Fes, then, is a contradictory city, holding as it does the tomb of the saint Moulay Idriss at its heart.
This contradictoriness infests the medina, whose streets remain like the paths that used to approach the saint’s shrine across the hillside - they follow the contours of the land, with no attempt to shape them. The medina is a hillside covered with buildings, an opposite of the conventional ideal of the city as conceived by Muslims, Jews, Christians or Hindus.
The holiness of Fes and its primacy of spiritual values meant its rulers could never live within the old city. Their temporal rules and values would always be at odds with the imperative issuing from Moulay Idriss: Return! Everything other than God is an illusion or a distraction.
Today’s ville nouvelle, with its armies of bureaucrats and administrators who take all the important decisions about the medina, continues this 1000-year tradition of external governance, and perpetuates too the never-to-be-resolved conflict between the spiritual reality embodied at Moulay Idriss and the mercenary grandeur of luxury hotels that peer over the walls at a reality they exploit but can never inhabit.

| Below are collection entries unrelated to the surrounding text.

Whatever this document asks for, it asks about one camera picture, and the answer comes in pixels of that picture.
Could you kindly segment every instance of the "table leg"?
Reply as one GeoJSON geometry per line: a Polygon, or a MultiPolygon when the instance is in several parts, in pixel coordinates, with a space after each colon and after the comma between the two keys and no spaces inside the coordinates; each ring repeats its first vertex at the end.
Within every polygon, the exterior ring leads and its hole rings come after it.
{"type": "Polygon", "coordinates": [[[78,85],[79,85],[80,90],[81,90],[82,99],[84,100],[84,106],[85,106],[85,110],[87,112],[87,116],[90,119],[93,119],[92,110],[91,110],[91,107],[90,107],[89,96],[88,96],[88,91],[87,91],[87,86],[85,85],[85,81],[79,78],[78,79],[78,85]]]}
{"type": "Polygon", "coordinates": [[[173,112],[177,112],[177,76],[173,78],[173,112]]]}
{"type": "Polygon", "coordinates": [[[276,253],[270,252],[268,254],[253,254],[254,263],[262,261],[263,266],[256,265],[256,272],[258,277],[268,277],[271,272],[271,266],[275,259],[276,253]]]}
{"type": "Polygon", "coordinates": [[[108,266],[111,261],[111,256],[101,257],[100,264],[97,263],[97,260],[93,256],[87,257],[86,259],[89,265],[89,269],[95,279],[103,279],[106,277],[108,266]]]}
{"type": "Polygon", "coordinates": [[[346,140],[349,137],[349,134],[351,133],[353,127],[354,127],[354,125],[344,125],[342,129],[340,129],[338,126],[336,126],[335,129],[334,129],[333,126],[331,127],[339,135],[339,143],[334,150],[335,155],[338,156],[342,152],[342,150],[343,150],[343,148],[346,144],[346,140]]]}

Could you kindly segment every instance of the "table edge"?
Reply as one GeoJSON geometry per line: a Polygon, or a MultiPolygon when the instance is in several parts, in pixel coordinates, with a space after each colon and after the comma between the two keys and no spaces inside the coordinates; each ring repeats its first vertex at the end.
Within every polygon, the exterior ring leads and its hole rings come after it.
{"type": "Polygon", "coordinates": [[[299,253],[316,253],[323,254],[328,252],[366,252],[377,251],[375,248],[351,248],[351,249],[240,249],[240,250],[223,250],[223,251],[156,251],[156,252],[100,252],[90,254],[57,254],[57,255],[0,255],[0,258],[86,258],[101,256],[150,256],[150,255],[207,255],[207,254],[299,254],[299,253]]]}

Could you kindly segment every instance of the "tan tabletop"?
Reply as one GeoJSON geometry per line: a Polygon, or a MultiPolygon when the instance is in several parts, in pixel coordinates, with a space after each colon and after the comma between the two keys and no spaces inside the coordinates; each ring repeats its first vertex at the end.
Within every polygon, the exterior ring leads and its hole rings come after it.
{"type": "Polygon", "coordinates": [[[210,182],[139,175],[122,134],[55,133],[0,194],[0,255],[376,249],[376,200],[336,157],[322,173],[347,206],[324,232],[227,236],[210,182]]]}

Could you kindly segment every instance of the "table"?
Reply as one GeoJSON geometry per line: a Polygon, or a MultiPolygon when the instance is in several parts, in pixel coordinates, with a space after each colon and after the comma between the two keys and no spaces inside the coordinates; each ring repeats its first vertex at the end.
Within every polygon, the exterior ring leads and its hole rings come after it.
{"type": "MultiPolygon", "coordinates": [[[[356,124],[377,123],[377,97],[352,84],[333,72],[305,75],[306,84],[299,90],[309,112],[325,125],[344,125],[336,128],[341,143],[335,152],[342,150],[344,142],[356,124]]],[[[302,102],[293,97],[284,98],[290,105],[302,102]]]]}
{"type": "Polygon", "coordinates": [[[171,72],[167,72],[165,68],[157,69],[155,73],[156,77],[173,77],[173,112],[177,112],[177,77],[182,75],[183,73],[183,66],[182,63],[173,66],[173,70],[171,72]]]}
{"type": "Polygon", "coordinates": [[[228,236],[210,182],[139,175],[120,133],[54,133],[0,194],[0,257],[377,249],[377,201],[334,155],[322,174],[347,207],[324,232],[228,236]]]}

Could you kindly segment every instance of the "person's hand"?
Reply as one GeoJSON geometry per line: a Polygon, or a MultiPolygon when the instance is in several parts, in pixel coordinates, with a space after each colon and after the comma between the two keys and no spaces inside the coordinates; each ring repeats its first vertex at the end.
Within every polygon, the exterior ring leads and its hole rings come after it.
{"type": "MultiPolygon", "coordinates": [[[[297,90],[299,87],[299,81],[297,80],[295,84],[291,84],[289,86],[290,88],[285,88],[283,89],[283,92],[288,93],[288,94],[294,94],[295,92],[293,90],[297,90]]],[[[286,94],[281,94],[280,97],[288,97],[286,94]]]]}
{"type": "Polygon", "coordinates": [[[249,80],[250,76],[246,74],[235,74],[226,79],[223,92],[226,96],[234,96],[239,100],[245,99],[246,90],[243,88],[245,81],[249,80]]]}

the shrine of Moulay Idriss
Ibn al Arabi, the great philosopher-mystic, who had one of his most important visions in Fes, cited a verse from the Koran: ”Every day He is in a business”, to which al Arabi added: ”But there is no day, and there is no business!” I know of no other place in the world where the veil of commerce and activity, like a phantasm of the Arabian Nights, so readily parts to reveal glimpses of the underlying reality.
Groups of tourists pass through the streets and markets of the Fes medina like bubbles of air in a stream of water. You can often hear and see the ‘Pop!’ as, in a frozen moment of dislocation, the bubbles are penetrated by the spiritual energy of the place.
As Jellaludin Rumi says: “This intricate, astonishing world is proof of God’s presence even as it conceals the beauty”. The empty-hearted clean-machine world of the European city is no place for such a vision. But Fes, with its screeching arrow-flights of alpine swifts jinking through the alleys, its filth and stink, its tribes of feral cats, its racket and hustle, its purposeful chaos of trade and its unending human dramas enacted daily on its streets… yes, the sacred city of Fes is a place where you can be astonished into awareness of presence.
4 comments:
You publish this turgid crap, but then not a peep on the recent corruption revelations that came via wikileaks.
This man must walk around Fez 'high' So much corruption and so many crooks. He missed out on. I guess he wears rose coloured glasses.
I do not find the place at all 'holy'
Your item today on the spiritual aspects of Fes is wrong in one important respect. Although Fes may contain a shrine to Moulay Idriss, his tomb is some 40 km away at Moulay Idriss town on the slopes of Jbel Zerhoune. At least it was when I visited in April.
I think you should stick with your regular writers and not use interns.